Basis of Presentation
Our consolidated financial statements include the accounts of the Partnership as well as our Predecessor (defined below). All intercompany accounts and transactions have been eliminated.
The Acquisitions were accounted for as transfers of businesses between entities under common control. As entities under the common control of Valero, we recorded the Acquisitions on our balance sheet at Valero’s carrying value rather than fair value. Transfers between entities under common control are accounted for as though the transfer occurred as of the beginning of the period of transfer, and prior period financial statements and financial information are retrospectively adjusted to furnish comparative information. Accordingly, the Partnership’s financial statements and related notes have been retrospectively adjusted to include the historical results of the Acquisitions for all periods presented prior to the effective dates of each acquisition.We refer to the historical results of the Acquisitions prior to their respective acquisition dates as those of our “Predecessor.”
The combined financial statements of our Predecessor were derived from the consolidated financial statements and accounting records of Valero and reflect the combined historical financial position, results of operations, and cash flows of our Predecessor as if the Acquisitions had been combined for periods prior to the effective date of each acquisition.
There were no transactions between the operations of our Predecessor; therefore, there were no intercompany transactions or accounts to be eliminated in connection with the combination of those operations. In addition, our Predecessor’s statements of income include direct charges for the management and operation of our logistics assets and certain expenses allocated by Valero for general corporate services, such as treasury, accounting, and legal services. These expenses were charged, or allocated, to our Predecessor based on the nature of the expenses. Prior to the Acquisitions, our Predecessor transferred cash to Valero daily and Valero funded our Predecessor’s operating and investing activities as needed. Accordingly, cash held by Valero at the corporate level was not allocated to our Predecessor; therefore, transfers of cash to and from Valero’s cash management system are reflected as a component of net investment. These net transfers of cash were reflected as a financing activity in our statements of cash flows. In addition, interest income was not included on the net cash transfers to Valero.
The financial information presented for the periods after the effective dates of the Acquisitions represents the consolidated financial position, results of operations, and cash flows of the Partnership.
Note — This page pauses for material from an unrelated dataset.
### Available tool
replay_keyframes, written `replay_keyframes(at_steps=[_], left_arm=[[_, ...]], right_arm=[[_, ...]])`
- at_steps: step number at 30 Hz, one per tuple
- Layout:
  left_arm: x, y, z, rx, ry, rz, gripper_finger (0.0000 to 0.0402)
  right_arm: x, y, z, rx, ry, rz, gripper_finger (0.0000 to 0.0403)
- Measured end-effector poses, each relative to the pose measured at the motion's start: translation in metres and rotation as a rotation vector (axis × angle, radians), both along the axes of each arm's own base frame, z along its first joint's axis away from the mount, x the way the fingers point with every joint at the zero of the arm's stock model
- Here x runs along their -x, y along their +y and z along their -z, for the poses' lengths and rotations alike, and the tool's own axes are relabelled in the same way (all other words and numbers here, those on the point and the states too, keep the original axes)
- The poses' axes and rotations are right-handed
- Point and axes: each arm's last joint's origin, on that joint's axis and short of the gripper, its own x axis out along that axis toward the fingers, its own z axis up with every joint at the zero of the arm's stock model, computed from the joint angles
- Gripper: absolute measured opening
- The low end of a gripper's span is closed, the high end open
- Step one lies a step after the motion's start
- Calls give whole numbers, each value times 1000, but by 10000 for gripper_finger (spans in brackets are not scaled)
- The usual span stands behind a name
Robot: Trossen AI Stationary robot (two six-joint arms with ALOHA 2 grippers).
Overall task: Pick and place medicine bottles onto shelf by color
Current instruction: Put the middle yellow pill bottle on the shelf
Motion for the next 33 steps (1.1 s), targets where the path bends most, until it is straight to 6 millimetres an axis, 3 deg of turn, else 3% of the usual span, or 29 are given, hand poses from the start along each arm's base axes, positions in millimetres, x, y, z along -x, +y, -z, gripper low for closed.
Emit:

These unaudited financial statements have been prepared in accordance with U.S. generally accepted accounting principles (GAAP) for interim financial information and with the instructions to Form 10-Q and Article 10 of Regulation S-X of the Securities Exchange Act of 1934. Accordingly, they do not include all of the information and notes required by U.S. GAAP for complete financial statements. In the opinion of management, all adjustments considered necessary for a fair presentation have been included. All such adjustments are of a normal recurring nature unless disclosed otherwise. Financial information for the three months ended March 31, 2015 and 2014 included in these Condensed Notes to Consolidated Financial Statements is derived from our unaudited financial statements. Operating results for the three months ended March 31, 2015 are not necessarily indicative of the results that may be expected for the year ending December 31, 2015. For further information, refer to our financial statements and notes thereto included in our annual report on Form 10-K for the year ended December 31, 2014.